____ GIVEN DATA
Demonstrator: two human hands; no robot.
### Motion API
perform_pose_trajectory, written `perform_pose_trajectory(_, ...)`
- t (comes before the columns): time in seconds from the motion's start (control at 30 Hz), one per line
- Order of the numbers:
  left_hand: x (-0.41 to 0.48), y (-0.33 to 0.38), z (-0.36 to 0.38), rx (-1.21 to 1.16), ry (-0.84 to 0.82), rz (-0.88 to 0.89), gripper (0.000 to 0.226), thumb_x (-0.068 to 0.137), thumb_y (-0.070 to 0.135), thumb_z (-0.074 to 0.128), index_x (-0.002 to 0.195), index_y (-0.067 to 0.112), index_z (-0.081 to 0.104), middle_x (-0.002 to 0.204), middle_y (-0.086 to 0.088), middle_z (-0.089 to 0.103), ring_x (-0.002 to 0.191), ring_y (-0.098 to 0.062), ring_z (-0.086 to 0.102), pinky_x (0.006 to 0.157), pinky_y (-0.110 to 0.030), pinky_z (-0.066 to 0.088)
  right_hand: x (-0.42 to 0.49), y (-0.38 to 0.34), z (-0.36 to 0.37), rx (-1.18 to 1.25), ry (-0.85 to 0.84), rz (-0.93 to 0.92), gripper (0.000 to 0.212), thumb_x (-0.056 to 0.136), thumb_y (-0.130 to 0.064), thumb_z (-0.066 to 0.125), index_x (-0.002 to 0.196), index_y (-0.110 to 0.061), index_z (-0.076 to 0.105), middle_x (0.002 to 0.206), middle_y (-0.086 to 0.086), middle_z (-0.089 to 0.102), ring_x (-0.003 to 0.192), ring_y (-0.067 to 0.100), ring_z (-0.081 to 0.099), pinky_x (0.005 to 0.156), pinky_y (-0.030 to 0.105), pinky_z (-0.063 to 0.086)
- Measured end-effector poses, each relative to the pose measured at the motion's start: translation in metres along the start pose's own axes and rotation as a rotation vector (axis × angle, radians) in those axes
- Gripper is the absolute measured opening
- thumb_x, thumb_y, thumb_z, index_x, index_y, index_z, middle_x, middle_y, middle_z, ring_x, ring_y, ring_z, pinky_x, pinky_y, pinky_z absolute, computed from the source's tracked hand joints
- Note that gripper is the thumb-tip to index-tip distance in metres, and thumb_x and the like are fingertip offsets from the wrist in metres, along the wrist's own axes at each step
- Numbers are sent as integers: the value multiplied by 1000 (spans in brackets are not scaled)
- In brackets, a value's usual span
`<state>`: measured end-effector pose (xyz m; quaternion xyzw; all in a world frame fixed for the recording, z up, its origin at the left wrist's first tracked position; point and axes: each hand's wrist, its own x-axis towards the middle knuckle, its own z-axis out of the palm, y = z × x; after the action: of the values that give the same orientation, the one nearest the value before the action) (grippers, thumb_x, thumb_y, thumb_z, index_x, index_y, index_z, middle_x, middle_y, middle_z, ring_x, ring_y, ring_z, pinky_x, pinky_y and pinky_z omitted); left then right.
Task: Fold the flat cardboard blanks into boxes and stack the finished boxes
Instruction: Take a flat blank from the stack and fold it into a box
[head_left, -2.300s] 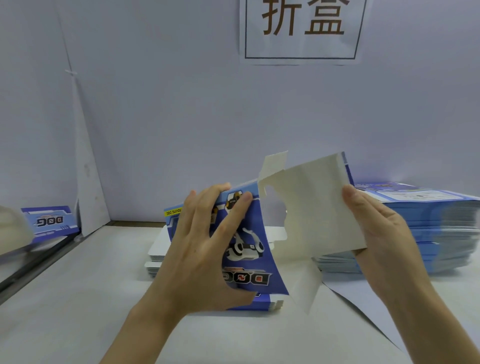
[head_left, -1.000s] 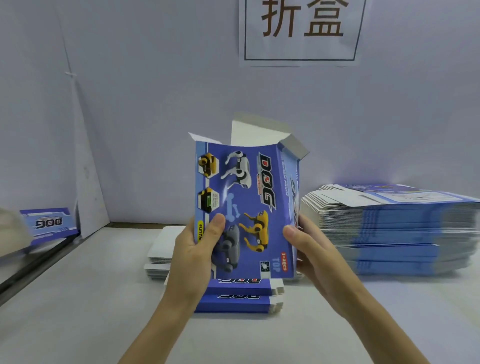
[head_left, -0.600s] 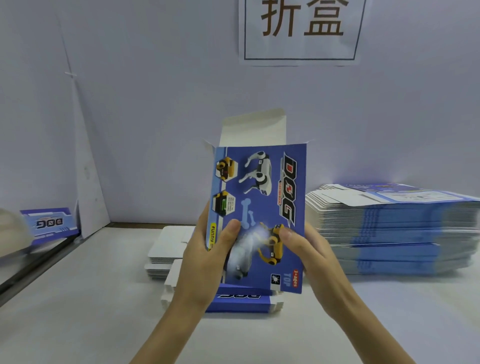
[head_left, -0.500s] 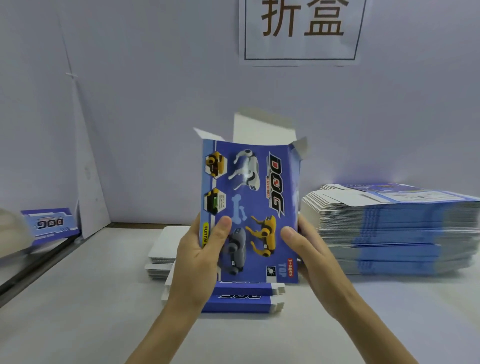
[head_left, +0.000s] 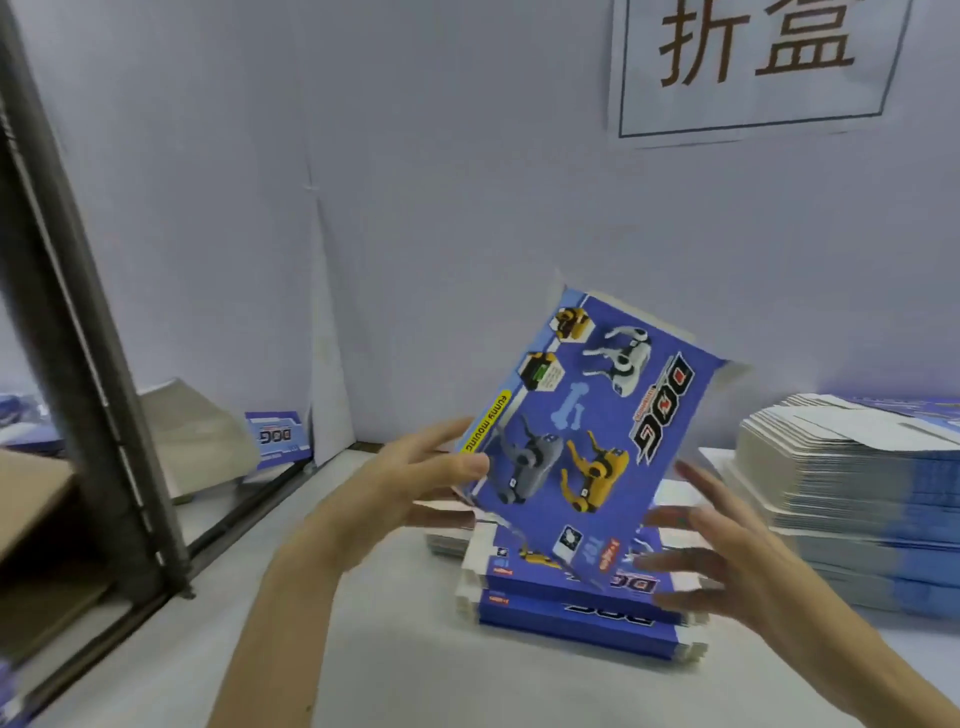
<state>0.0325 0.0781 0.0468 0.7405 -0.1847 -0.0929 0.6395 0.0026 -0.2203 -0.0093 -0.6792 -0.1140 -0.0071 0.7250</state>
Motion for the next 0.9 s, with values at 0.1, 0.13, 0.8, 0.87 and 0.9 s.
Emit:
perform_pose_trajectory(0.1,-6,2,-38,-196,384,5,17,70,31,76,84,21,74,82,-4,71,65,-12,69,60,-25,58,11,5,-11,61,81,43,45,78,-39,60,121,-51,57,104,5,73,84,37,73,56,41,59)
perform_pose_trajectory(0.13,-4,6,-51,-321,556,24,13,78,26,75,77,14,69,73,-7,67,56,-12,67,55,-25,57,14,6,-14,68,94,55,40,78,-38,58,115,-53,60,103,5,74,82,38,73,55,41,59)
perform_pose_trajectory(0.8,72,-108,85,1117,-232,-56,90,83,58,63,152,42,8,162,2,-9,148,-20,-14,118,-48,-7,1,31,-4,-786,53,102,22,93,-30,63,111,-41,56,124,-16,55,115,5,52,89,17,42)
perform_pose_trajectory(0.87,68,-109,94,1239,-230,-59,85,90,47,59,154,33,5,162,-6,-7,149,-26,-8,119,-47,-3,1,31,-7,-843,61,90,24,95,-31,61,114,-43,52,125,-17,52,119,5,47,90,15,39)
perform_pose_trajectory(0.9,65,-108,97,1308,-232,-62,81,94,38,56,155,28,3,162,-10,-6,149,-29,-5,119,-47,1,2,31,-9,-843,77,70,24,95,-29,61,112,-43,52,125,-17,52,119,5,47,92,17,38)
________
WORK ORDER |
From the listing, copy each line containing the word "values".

YOUR RESPONSE |
`<state>`: measured end-effector pose (xyz m; quaternion xyzw; all in a world frame fixed for the recording, z up, its origin at the left wrist's first tracked position; point and axes: each hand's wrist, its own x-axis towards the middle knuckle, its own z-axis out of the palm, y = z × x; after the action: of the values that give the same orientation, the one nearest the value before the action) (grippers, thumb_x, thumb_y, thumb_z, index_x, index_y, index_z, middle_x, middle_y, middle_z, ring_x, ring_y, ring_z, pinky_x, pinky_y and pinky_z omitted); left then right.
Motion for the next 0.9 s, with values at 0.1, 0.13, 0.8, 0.87 and 0.9 s.

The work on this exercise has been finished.